Published
This is a continuation of another thread that got comical (and as per requested by mama_d)...what would you like to chart if you can get away with it?
Here are some of mine; "Idiot resident placed in ridiculous order that would kill patient. Decided that I love my license better than this and decided not to do it, but will if he gives me HIS arm rather than the patient's. Collaborated with DON, Nsg. Supervisor and got a good laugh" signed...LPN who will keep her license at all costs:typing:nurse:
Or: "Patient requested for nursing staff to go to McDonald's for the Big Mac special to relieve his distress (this actually happened, folks). Informed that errand running off the grounds is not within scope of practice or hospital policy.
What are yours??
Pt admitted for fourth suicide attempt. Pt stable. Pt stated he wishes he could go to sleep and never wake up. Informed pt that pills obviously isn't cutting it, and next time maybe he should try a gun so he can quit wasting all of our time. Pt verbalized understanding, and did not ring out for remainder of shift.
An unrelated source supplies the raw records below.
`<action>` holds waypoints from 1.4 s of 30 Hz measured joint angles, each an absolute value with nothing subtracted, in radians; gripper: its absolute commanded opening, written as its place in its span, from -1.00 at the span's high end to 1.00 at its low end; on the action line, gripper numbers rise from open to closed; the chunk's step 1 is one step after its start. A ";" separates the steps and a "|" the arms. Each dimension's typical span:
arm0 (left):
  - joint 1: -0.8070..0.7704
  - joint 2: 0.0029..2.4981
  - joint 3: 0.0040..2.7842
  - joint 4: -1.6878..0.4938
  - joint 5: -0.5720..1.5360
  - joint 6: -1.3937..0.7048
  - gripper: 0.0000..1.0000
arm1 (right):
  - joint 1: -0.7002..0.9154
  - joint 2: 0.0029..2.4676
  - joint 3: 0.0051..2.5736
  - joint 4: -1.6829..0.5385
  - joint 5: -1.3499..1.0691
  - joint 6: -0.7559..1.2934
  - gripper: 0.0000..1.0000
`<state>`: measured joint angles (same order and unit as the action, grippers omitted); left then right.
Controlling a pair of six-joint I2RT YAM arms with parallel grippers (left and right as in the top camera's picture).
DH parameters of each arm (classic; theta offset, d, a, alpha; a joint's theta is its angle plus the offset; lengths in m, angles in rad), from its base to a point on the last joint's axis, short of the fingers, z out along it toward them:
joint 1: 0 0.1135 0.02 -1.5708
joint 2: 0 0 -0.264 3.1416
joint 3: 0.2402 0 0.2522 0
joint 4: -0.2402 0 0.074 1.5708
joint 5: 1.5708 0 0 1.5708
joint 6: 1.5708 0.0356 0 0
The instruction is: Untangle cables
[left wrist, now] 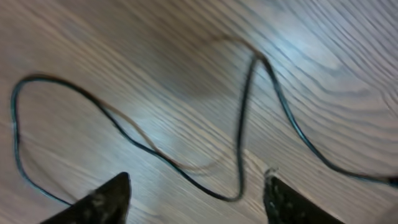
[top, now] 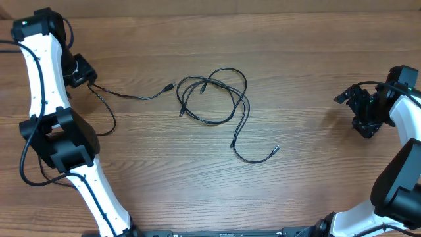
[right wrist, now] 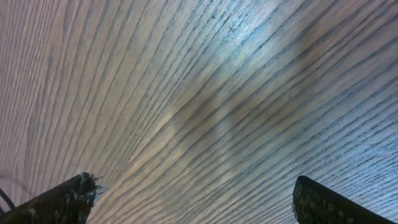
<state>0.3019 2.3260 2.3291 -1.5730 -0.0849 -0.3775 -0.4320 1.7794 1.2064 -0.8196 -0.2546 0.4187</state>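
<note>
One thin black cable (top: 139, 98) lies by itself on the wooden table at the left, running from a plug near the middle to a loop by my left arm. My left gripper (top: 82, 71) hovers open just over that cable (left wrist: 242, 124), its fingers (left wrist: 106, 199) wide apart with the cable passing under the gap (left wrist: 196, 199). A looped bundle of black cables (top: 241, 99) rests at the table's centre, with a tail ending in a plug (top: 275, 149). My right gripper (top: 364, 113) stands open at the far right, nothing between its fingers (right wrist: 193, 202).
The left arm's base and its own thick cabling (top: 62, 148) stand at the left edge. The right arm's base is at the lower right. Bare wood table (top: 316, 184) surrounds the bundle.
The left gripper was shut on a cable held up at the far left. Now it is open and low, and the cable lies on the table beneath it. The right arm is unchanged.
The left gripper held one cable above the central tangle. Then it was off to the left with that cable hanging free of the bundle, then further left. Now the cable lies apart at the left, released. The right gripper stayed open and still.
</note>
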 measured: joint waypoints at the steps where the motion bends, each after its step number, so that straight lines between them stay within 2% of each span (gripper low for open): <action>1: 0.298 2.326 2.329 -1.574 -0.076 -0.364 -0.47 | -0.432 1.779 1.206 -0.820 -0.254 0.419 -1.00; 5: 0.276 2.326 2.328 -1.574 -0.051 -0.335 -0.71 | -0.432 1.779 1.206 -0.819 -0.254 0.418 -1.00; 12: 0.255 2.326 2.248 -1.568 -0.041 -0.329 -0.72 | -0.432 1.779 1.206 -0.819 -0.255 0.418 -1.00; 16: 0.255 2.326 2.146 -1.539 -0.039 -0.330 -0.50 | -0.432 1.779 1.206 -0.819 -0.255 0.419 -1.00; 22: 0.255 2.326 2.041 -1.499 -0.037 -0.329 -0.36 | -0.432 1.779 1.206 -0.820 -0.255 0.419 -1.00; 26: 0.243 2.326 2.022 -1.466 -0.037 -0.329 -0.18 | -0.432 1.779 1.206 -0.820 -0.255 0.419 -1.00; 28: 0.235 2.326 2.022 -1.461 -0.037 -0.329 -0.02 | -0.432 1.779 1.206 -0.819 -0.255 0.418 -1.00; 30: 0.228 2.326 2.022 -1.461 -0.037 -0.329 0.24 | -0.432 1.779 1.206 -0.820 -0.255 0.419 -1.00; 31: 0.223 2.326 2.022 -1.461 -0.036 -0.326 0.24 | -0.432 1.779 1.206 -0.819 -0.255 0.418 -1.00; 34: 0.215 2.326 2.022 -1.465 -0.036 -0.330 0.05 | -0.432 1.779 1.206 -0.820 -0.255 0.419 -1.00; 42: 0.202 2.199 2.013 -1.474 -0.056 -0.332 0.02 | -0.432 1.779 1.206 -0.819 -0.254 0.418 -1.00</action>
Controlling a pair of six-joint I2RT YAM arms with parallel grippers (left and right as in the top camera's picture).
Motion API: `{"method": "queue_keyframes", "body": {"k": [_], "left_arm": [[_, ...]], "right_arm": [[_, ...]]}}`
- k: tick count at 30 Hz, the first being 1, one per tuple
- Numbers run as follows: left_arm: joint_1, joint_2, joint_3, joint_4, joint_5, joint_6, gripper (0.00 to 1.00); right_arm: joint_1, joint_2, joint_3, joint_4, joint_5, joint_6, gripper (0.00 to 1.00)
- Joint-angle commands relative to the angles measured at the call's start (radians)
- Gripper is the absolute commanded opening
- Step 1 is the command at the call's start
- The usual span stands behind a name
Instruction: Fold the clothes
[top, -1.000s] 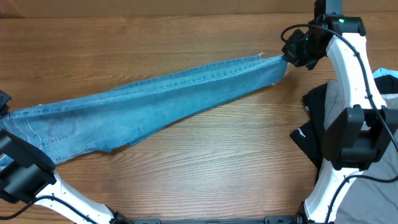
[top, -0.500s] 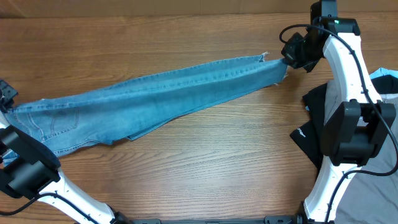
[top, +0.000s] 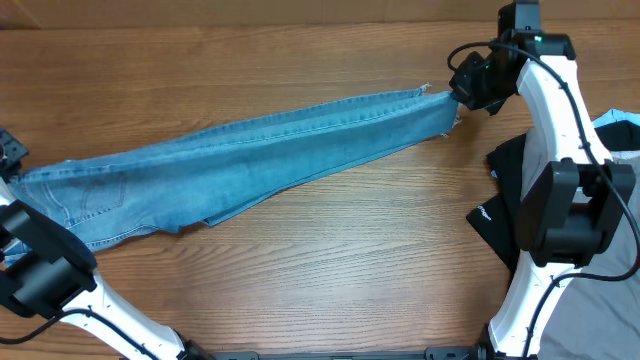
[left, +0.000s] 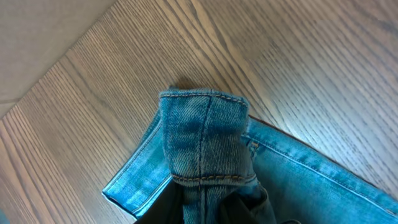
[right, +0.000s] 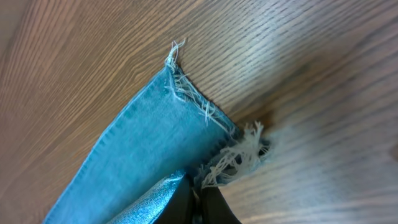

Pt admitted for fourth suicide attempt. Pt stable. Pt stated he wishes he could go to sleep and never wake up. Informed pt that pills obviously isn't cutting it, and next time maybe he should try a gun so he can quit wasting all of our time. Pt verbalized understanding, and did not ring out for remainder of shift.
Not funny
Sorry, I do feel for these pts, but they obviously aren't getting the psych help they need. Either we're just going through the motions or something's wrong.
Or they're Borderlines who aren't actually trying to die, just seeking attention.
In such a case, the advice above seems very apropos.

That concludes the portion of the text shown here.